Chris - Do you think India will do this? Or is it just posturing?
Sajjan - At the moment, I think it's premature to speculate that anything is imminent. I think what this is, is frustration that has come out from the corridors of power in India over the fact that terrorism from Pakistan is causing problems. And the attack itself, you have to factor in, caused a lot of commotion and a lot of emotions in India. There is an expectation for India to react. I would say that there is a greater chance that India may make a military move before it does anything significantly to the Indus water treaty.

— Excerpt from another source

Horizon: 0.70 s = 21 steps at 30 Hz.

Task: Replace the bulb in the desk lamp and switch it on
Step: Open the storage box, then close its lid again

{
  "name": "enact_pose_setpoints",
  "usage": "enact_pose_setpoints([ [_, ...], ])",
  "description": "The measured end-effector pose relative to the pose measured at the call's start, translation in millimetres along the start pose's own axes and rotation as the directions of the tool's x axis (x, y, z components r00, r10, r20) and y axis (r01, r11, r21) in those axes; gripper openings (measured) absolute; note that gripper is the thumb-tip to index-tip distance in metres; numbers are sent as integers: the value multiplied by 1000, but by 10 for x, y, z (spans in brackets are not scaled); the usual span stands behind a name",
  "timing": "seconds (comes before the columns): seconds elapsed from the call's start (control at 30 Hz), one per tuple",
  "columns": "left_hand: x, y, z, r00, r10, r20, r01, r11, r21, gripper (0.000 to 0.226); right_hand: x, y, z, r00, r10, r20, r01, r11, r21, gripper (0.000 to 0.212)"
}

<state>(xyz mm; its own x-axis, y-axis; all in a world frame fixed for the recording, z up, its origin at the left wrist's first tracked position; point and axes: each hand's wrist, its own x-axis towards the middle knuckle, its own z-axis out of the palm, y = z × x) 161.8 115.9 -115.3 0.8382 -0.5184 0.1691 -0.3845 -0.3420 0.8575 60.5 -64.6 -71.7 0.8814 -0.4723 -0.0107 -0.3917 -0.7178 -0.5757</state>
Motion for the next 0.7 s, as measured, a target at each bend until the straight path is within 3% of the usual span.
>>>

08:10 - Dog tumours sheds fresh light on cancer evolution
Dog tumours sheds fresh light on cancer evolution
Elizabeth Murchison, University of Cambridge
Scientists have long believed that cancer is a clonal disease, which means that each cell is a descendant of one original rogue ancestor. But what if cancer cells could grab other DNA sequences from their surroundings, including other cancer or even healthy cells, and augment their own genomes accordingly? For instance, to patch up a failing metabolic pathway to make the cells fitter, or acquire a gene coding for resistance to a chemotherapy drug. This is called “horizontal gene transfer”, and it’s been hypothesised for years. But now a new study has shown for the first time that it can really happen. Cambridge University’s Elizabeth Murchison had the ingenious idea of looking at transmissible cancers - where the cancer cells physically spread from one animal to another - to see if she could spot this happening. In this case she was looking at an infectious canine cancer the genome of which has been roughly the same for about 8000 years. But, if the cancer picked up any genes from another dog it infected along the way, they would stand out because the genetic code would obviously be from a different animal. And that’s what she’s found. It's a discovery that challenges a core principle of cancer biology and opens the door to new ways of thinking about how cancers evolve in our own bodies, and how we might be able to treat them. We met up at Queens' College...
Elizabeth - We were interested in a very long-standing question in cancer biology, which is 'can cancer cells sometimes take up DNA from other cells of the body'? So normally when we think of cancer we think that there's one cell which has gone wrong in the body and that grows and divides abnormally and becomes a cancer. So the question we wanted to ask here was can cancer cells sometimes take up DNA from other cells of the body through a process known as horizontal gene transfer?
Chris - What would be the impact of doing that? Why does that matter, getting underneath that question?
Elizabeth - Well cancer evolves and that's how it acquires new traits, becomes more malignant and resists therapy and to evolve cancer cells need genetic variation and so this would be another mechanism for cancer cells to acquire genetic variation which may be fuel for natural selection and adaptive.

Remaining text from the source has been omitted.